O levantamento, que ouviu 257 profissionais da imprensa de todo o país, aponta que mais da metade dos jornalistas apresenta sintomas de depressão (50,2%) e quase metade convive com estresse (47,8%) e insônia (47,9%). Ele mostra ainda que 35,8% dos trabalhadores têm sintomas de ansiedade, sendo que uma parcela significativa apresenta níveis severos ou extremamente severos.
“Além do adoecimento mental, o levantamento evidencia a presença marcante de violência no ambiente de trabalho. Entre os entrevistados, de 26% a 37% afirmam ter sofrido assédio moral, a depender do critério utilizado, enquanto 30,4% relatam ter sido vítimas de cyberbullying”, descreve reportagem do site da Fenaj.
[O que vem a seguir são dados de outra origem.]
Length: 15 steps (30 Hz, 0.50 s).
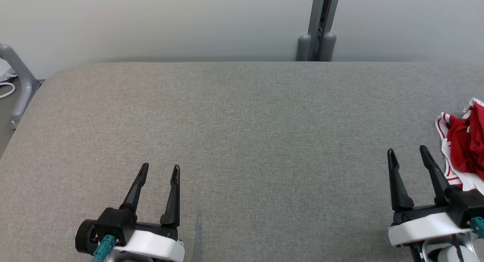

Urgência de políticas de proteção à categoria
O estudo também aponta fatores estruturais que ajudam a explicar esse cenário. Cerca de 28% dos jornalistas estão em situação de “alto desgaste”, caracterizada por alta demanda e baixo controle sobre o trabalho, e 61,1% apontam baixo apoio social no ambiente profissional. A pesquisa revela ainda que 21,5% dos jornalistas apresentam consumo de álcool em níveis de risco ou potencial dependência, o que pode estar associado ao estresse ocupacional e às condições adversas enfrentadas na rotina profissional.
O estudo sobre “Condições de trabalho e saúde mental dos jornalistas do Brasil”, realizado entre dezembro de 2024 e outubro de 2025, é essencial para entender os impactos das transformações no mundo do trabalho sobre a categoria. Para a presidenta da Fenaj, Samira de Castro, os resultados reforçam a urgência de políticas voltadas à proteção dos jornalistas. “O cenário exige medidas concretas por parte das empresas de comunicação, além do fortalecimento da negociação coletiva e da implementação de políticas de prevenção aos riscos psicossociais”.
A pesquisa também ganha relevância no contexto da Norma Regulamentadora nº 1 (NR-1), que trata do gerenciamento de riscos no ambiente de trabalho. “Os dados fornecem subsídios importantes para a inclusão efetiva dos riscos psicossociais – como assédio, sobrecarga e pressão constante – nas políticas de saúde e segurança do trabalho”, afirma Norian Segatto, coordenador da pesquisa e secretário-adjunto de Saúde e Segurança da Fenaj.